You are viewing a plain text version of this content. The canonical link for it is here.

Posted to general@lucene.apache.org by Veselin K <ve...@campbell-lange.net> on 2009/04/05 14:09:26 UTC

Re: Indexing local PDF/Doc/XLS files with Solr?

Hello, I think the latest tarball worked for me out of the box.

I'm trying to design my Schema at present.
My goal is to index PDF/Doc/XLS files with the following fields:

0. ID number
1. Filename
2. File path
3. Modification date
4. File contents 
5. Number of pages

- Any tips on what type of fields should I use to get this data indexed?

- Is there a way to get the ID number incremented automatically by Solr,
  each time a document is added to the index?

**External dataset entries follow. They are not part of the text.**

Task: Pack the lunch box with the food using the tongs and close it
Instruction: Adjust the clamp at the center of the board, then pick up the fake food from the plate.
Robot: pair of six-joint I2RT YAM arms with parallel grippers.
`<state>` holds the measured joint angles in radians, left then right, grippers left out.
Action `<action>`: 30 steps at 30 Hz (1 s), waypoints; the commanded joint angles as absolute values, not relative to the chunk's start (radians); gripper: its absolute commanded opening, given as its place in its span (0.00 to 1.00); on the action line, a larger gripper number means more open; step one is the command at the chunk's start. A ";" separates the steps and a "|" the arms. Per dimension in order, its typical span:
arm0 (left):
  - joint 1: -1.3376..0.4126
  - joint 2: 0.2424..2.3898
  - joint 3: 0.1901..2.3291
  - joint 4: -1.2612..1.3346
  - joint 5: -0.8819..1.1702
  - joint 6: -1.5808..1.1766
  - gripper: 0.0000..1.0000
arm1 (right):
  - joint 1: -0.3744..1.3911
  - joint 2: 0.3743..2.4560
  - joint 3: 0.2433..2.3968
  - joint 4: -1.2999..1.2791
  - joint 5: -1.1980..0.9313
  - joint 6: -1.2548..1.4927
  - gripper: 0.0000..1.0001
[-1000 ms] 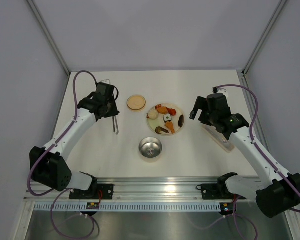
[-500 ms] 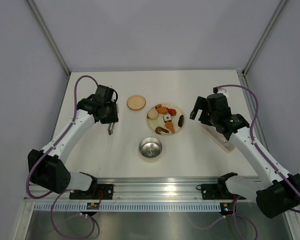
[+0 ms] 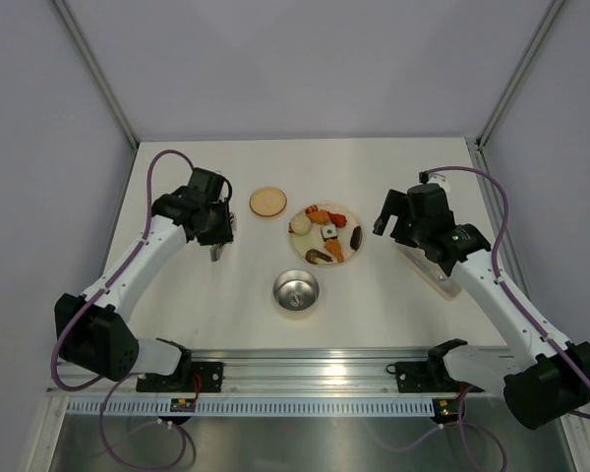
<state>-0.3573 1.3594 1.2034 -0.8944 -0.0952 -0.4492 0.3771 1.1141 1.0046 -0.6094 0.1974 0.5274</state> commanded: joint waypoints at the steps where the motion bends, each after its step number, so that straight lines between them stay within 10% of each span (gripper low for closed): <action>1: -0.380 1.332 1.244 -0.879 -0.055 -0.426 0.34 | 0.379 1.106 1.015 -0.587 0.204 0.514 1.00; 30: -0.649 1.519 1.512 -0.865 -0.017 -0.388 0.53 | 0.379 1.089 1.022 -0.614 0.221 0.523 0.99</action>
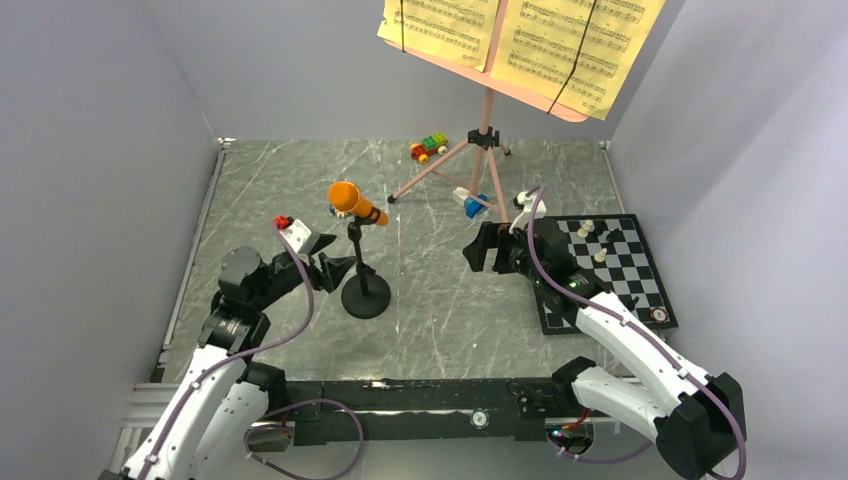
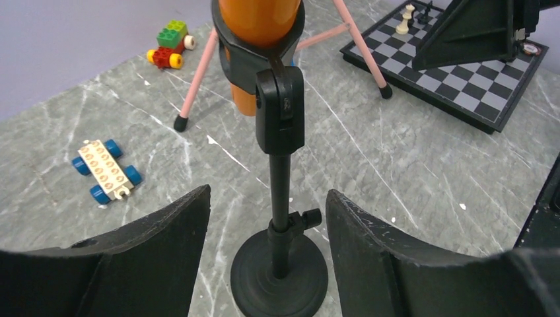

- Would I be able to extract the information above using just the
  Solr/Tika features? Or would I have to source all values myself, except
  "file contents" and pass them to solr when indexing?


Thank you much.

Regards,
Veselin K


On Sat, Dec 27, 2008 at 09:29:05PM -0500, Grant Ingersoll wrote:
> Can you provide details about the part of the examples that weren't  
> clear?  Perhaps I can clean up the docs or help you figure it out.
>
> -Grant
>
> On Dec 27, 2008, at 3:42 PM, Veselin Kantsev wrote:
>
>> Hello,
>> I am now using solr 1.3 with tomcat6 on a debian lenny box.
>>
>> Could you please advise of any other instructions/HowTos on  
>> integrating Tika or
>> maybe RichDocumentHandler with Solr, that I can find online?
>> Apart from the Solr Wiki, as following those examples did not help in 
>> my
>> case.
>>
>>
>> Thank you.
>>
>> Veselin K.
>>
>>
>> On Wed, Dec 17, 2008 at 10:43:57AM +0000, Veselin K wrote:
>>> Thank you Erik, Hoss.
>>>
>>> - If using either Solr's "stream.file" or Nutch's crawler,
>>>  what is the procedure of adding new files?
>>>  That is to say, if I did not know which are the new files in a
>>>  specific folder and thus I passed all files to Solr/Nutch, would it
>>>  skip the ones that have already been indexed?
>>>
>>> - Also what if I file gets modified, would Solr/Nutch detect
>>>  the change and re-index just this modified the file?
>>>  Or should some kind of cache be cleared and everything re-indexed?
>>>
>>> - In order to provide the user with an option to search the indexes  
>>> of
>>>  two separete Solr/Nutch servers, do I need to link both servers
>>>  somehow and join their indexes into one, or is it just a question of
>>>  designing the web front-end so that it offers the choice to send  
>>> your
>>>  search query to one or multiple different servers.
>>>
>>>
>>> Thank you,
>>> Veselin K
>>>
>>>
>>> On Sun, Dec 14, 2008 at 11:22:00AM -0800, Chris Hostetter wrote:
>>>>
>>>> : the easiest way to get rolling.  A simple script that recurses  
>>>> your folders
>>>> : and issues a simple request posting each file in turn to Solr  
>>>> will give you a
>>>> : full text searchable index in no time (well, ok, it'll take a  
>>>> little time, but
>>>> : it'll be as fast as anything else out there).
>>>>
>>>> if all the files are "local" on the machine that Solr is running  
>>>> on you
>>>> don't even need to POST them, Solr can be configured to read the  
>>>> files by
>>>> local filename using the "stream.file" param...
>>>>
>>>> 	http://wiki.apache.org/solr/ContentStream
>>>>
>>>> that said: if your fileserver implementation already exposes all  
>>>> of the
>>>> files over HTTP, then using Nutch and it's crawler might be an  
>>>> easier way
>>>> to get started on indexing all of them ... hard to say without  
>>>> being in
>>>> your shoes.  you may want to experiement with both.
>>>>
>>>>
>>>>
>>>> -Hoss
>>>>
>
> --------------------------
> Grant Ingersoll
>
> Lucene Helpful Hints:
> http://wiki.apache.org/lucene-java/BasicsOfPerformance
> http://wiki.apache.org/lucene-java/LuceneFAQ
>
>
>
>
>
>
>
>
>
>

Re: Indexing local PDF/Doc/XLS files with Solr?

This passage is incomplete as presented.